▶ **ACTIVITY**
Line by line, transcribe the listing below without omission.

▶ **RECORDED DATA**
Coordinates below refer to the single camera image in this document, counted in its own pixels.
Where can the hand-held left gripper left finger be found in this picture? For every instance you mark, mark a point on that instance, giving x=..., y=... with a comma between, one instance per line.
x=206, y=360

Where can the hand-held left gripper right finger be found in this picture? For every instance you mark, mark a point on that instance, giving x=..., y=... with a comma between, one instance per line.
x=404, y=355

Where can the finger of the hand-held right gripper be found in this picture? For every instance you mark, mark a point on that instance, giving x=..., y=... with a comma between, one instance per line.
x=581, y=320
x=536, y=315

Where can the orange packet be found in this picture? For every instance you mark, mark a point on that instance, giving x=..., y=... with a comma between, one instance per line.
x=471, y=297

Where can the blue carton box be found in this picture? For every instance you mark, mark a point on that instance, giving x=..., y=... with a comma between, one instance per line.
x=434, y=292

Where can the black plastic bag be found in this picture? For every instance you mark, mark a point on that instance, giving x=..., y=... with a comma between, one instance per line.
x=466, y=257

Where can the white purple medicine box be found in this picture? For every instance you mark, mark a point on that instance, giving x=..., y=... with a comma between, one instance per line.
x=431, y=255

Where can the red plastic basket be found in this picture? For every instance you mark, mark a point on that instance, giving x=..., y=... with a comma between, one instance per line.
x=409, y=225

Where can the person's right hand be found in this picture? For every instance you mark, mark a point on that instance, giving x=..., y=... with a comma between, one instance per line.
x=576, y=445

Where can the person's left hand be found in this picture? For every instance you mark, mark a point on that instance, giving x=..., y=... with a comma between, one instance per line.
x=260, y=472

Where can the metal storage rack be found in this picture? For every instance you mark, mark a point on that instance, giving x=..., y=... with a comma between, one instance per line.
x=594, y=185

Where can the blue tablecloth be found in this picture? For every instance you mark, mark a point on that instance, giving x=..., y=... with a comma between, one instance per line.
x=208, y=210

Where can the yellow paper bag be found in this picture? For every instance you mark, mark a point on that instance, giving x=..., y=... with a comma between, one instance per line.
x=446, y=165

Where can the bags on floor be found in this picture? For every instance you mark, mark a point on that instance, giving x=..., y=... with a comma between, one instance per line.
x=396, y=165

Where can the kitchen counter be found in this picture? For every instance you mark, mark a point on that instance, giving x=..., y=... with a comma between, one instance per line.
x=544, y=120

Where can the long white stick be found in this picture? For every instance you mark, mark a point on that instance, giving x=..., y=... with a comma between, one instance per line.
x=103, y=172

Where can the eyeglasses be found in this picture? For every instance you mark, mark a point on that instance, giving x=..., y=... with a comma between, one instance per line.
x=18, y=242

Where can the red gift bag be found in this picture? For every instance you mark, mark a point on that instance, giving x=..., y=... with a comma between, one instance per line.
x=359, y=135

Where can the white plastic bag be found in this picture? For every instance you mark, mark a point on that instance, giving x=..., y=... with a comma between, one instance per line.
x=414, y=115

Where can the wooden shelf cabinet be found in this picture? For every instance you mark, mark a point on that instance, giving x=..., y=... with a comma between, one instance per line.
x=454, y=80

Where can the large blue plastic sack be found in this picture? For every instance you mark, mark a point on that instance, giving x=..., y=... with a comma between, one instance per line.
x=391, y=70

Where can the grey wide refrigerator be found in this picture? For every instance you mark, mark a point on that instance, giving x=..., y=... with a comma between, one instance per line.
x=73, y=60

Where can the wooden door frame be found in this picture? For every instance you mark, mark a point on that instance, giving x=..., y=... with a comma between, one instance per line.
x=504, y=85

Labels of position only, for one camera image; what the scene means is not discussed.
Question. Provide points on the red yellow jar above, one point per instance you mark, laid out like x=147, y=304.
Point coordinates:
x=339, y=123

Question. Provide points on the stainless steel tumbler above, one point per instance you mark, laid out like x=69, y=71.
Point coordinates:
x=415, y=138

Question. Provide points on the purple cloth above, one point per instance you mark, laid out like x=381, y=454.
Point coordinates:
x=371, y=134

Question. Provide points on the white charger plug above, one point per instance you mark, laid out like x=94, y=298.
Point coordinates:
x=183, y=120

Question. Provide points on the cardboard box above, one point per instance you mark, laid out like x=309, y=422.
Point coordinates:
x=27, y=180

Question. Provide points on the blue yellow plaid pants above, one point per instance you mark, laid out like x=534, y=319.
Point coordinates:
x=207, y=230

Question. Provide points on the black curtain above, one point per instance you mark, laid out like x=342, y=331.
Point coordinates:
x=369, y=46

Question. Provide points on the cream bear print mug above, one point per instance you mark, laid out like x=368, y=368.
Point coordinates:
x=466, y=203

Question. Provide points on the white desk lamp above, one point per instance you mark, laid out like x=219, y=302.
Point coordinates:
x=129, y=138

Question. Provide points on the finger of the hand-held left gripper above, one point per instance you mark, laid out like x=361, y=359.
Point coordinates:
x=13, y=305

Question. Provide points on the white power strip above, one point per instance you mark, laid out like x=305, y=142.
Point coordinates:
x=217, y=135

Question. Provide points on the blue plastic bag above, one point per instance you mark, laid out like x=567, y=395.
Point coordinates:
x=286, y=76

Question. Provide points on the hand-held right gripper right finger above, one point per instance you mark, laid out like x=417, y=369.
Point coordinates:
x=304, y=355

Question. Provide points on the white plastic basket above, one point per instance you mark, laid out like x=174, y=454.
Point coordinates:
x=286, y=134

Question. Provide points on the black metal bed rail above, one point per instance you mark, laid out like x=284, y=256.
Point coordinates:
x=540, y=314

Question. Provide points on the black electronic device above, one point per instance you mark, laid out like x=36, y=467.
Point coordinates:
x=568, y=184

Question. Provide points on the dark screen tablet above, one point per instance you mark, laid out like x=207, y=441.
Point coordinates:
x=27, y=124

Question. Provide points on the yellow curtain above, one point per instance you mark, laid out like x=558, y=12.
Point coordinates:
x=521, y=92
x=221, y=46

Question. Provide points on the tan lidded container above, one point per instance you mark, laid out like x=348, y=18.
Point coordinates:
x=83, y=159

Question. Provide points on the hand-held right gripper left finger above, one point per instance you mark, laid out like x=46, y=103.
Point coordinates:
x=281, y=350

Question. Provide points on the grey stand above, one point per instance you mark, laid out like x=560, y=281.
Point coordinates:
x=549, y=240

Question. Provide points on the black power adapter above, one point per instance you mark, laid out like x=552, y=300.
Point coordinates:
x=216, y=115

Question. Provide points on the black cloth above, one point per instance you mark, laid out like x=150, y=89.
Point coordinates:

▶ **PROBLEM SOLUTION**
Coordinates below refer to the single camera image in this document, counted in its own pixels.
Where can the hand-held left gripper left finger be found in this picture? For every instance you mark, mark a point on that instance, giving x=..., y=... with a comma between, one instance per line.
x=206, y=360

Where can the hand-held left gripper right finger be found in this picture? For every instance you mark, mark a point on that instance, giving x=..., y=... with a comma between, one instance per line.
x=404, y=355

Where can the finger of the hand-held right gripper be found in this picture? For every instance you mark, mark a point on that instance, giving x=..., y=... with a comma between, one instance per line.
x=581, y=320
x=536, y=315

Where can the orange packet be found in this picture? For every instance you mark, mark a point on that instance, giving x=..., y=... with a comma between, one instance per line.
x=471, y=297

Where can the blue carton box be found in this picture? For every instance you mark, mark a point on that instance, giving x=..., y=... with a comma between, one instance per line.
x=434, y=292

Where can the black plastic bag be found in this picture? For every instance you mark, mark a point on that instance, giving x=..., y=... with a comma between, one instance per line.
x=466, y=257

Where can the white purple medicine box be found in this picture? For every instance you mark, mark a point on that instance, giving x=..., y=... with a comma between, one instance per line.
x=431, y=255

Where can the red plastic basket be found in this picture? For every instance you mark, mark a point on that instance, giving x=..., y=... with a comma between, one instance per line.
x=409, y=225

Where can the person's right hand be found in this picture? For every instance you mark, mark a point on that instance, giving x=..., y=... with a comma between, one instance per line.
x=576, y=445

Where can the person's left hand be found in this picture? For every instance you mark, mark a point on that instance, giving x=..., y=... with a comma between, one instance per line.
x=260, y=472

Where can the metal storage rack be found in this picture? For every instance you mark, mark a point on that instance, giving x=..., y=... with a comma between, one instance per line.
x=594, y=185

Where can the blue tablecloth be found in this picture? For every instance you mark, mark a point on that instance, giving x=..., y=... with a comma between, one instance per line.
x=208, y=210

Where can the yellow paper bag be found in this picture? For every instance you mark, mark a point on that instance, giving x=..., y=... with a comma between, one instance per line.
x=446, y=165

Where can the bags on floor be found in this picture? For every instance you mark, mark a point on that instance, giving x=..., y=... with a comma between, one instance per line.
x=396, y=165

Where can the kitchen counter be found in this picture? For every instance you mark, mark a point on that instance, giving x=..., y=... with a comma between, one instance per line.
x=544, y=120

Where can the long white stick be found in this picture? For every instance you mark, mark a point on that instance, giving x=..., y=... with a comma between, one instance per line.
x=103, y=172

Where can the eyeglasses be found in this picture? For every instance you mark, mark a point on that instance, giving x=..., y=... with a comma between, one instance per line.
x=18, y=242

Where can the red gift bag be found in this picture? For every instance you mark, mark a point on that instance, giving x=..., y=... with a comma between, one instance per line.
x=359, y=135

Where can the white plastic bag be found in this picture? For every instance you mark, mark a point on that instance, giving x=..., y=... with a comma between, one instance per line.
x=414, y=115

Where can the wooden shelf cabinet be found in this picture? For every instance you mark, mark a point on that instance, giving x=..., y=... with a comma between, one instance per line.
x=454, y=80

Where can the large blue plastic sack be found in this picture? For every instance you mark, mark a point on that instance, giving x=..., y=... with a comma between, one instance per line.
x=391, y=70

Where can the grey wide refrigerator be found in this picture? For every instance you mark, mark a point on that instance, giving x=..., y=... with a comma between, one instance per line.
x=73, y=60

Where can the wooden door frame be found in this picture? For every instance you mark, mark a point on that instance, giving x=..., y=... with a comma between, one instance per line.
x=504, y=85

Labels of position only, for one camera image; what the scene means is not discussed.
Question. Provide points on the red yellow jar above, one point per instance you mark, laid out like x=147, y=304.
Point coordinates:
x=339, y=123

Question. Provide points on the stainless steel tumbler above, one point per instance you mark, laid out like x=69, y=71.
Point coordinates:
x=415, y=138

Question. Provide points on the purple cloth above, one point per instance you mark, laid out like x=381, y=454.
Point coordinates:
x=371, y=134

Question. Provide points on the white charger plug above, one point per instance you mark, laid out like x=94, y=298.
Point coordinates:
x=183, y=120

Question. Provide points on the cardboard box above, one point per instance you mark, laid out like x=309, y=422.
Point coordinates:
x=27, y=180

Question. Provide points on the blue yellow plaid pants above, one point per instance you mark, laid out like x=534, y=319.
Point coordinates:
x=207, y=230

Question. Provide points on the black curtain above, one point per instance you mark, laid out like x=342, y=331.
Point coordinates:
x=369, y=46

Question. Provide points on the cream bear print mug above, one point per instance you mark, laid out like x=368, y=368.
Point coordinates:
x=466, y=203

Question. Provide points on the white desk lamp above, one point per instance you mark, laid out like x=219, y=302.
Point coordinates:
x=129, y=138

Question. Provide points on the finger of the hand-held left gripper above, one point per instance you mark, laid out like x=361, y=359.
Point coordinates:
x=13, y=305

Question. Provide points on the white power strip above, one point per instance you mark, laid out like x=305, y=142.
Point coordinates:
x=217, y=135

Question. Provide points on the blue plastic bag above, one point per instance you mark, laid out like x=567, y=395.
Point coordinates:
x=286, y=76

Question. Provide points on the hand-held right gripper right finger above, one point per instance you mark, laid out like x=417, y=369.
Point coordinates:
x=304, y=355

Question. Provide points on the white plastic basket above, one point per instance you mark, laid out like x=174, y=454.
Point coordinates:
x=286, y=134

Question. Provide points on the black metal bed rail above, one point per instance you mark, laid out like x=284, y=256.
Point coordinates:
x=540, y=314

Question. Provide points on the black electronic device above, one point per instance you mark, laid out like x=36, y=467.
Point coordinates:
x=568, y=184

Question. Provide points on the dark screen tablet above, one point per instance you mark, laid out like x=207, y=441.
Point coordinates:
x=27, y=124

Question. Provide points on the yellow curtain above, one point per instance you mark, laid out like x=558, y=12.
Point coordinates:
x=521, y=92
x=221, y=46

Question. Provide points on the tan lidded container above, one point per instance you mark, laid out like x=348, y=18.
Point coordinates:
x=83, y=159

Question. Provide points on the hand-held right gripper left finger above, one point per instance you mark, laid out like x=46, y=103.
Point coordinates:
x=281, y=350

Question. Provide points on the grey stand above, one point per instance you mark, laid out like x=560, y=281.
Point coordinates:
x=549, y=240

Question. Provide points on the black power adapter above, one point per instance you mark, laid out like x=552, y=300.
Point coordinates:
x=216, y=115

Question. Provide points on the black cloth above, one point per instance you mark, laid out like x=150, y=89.
Point coordinates:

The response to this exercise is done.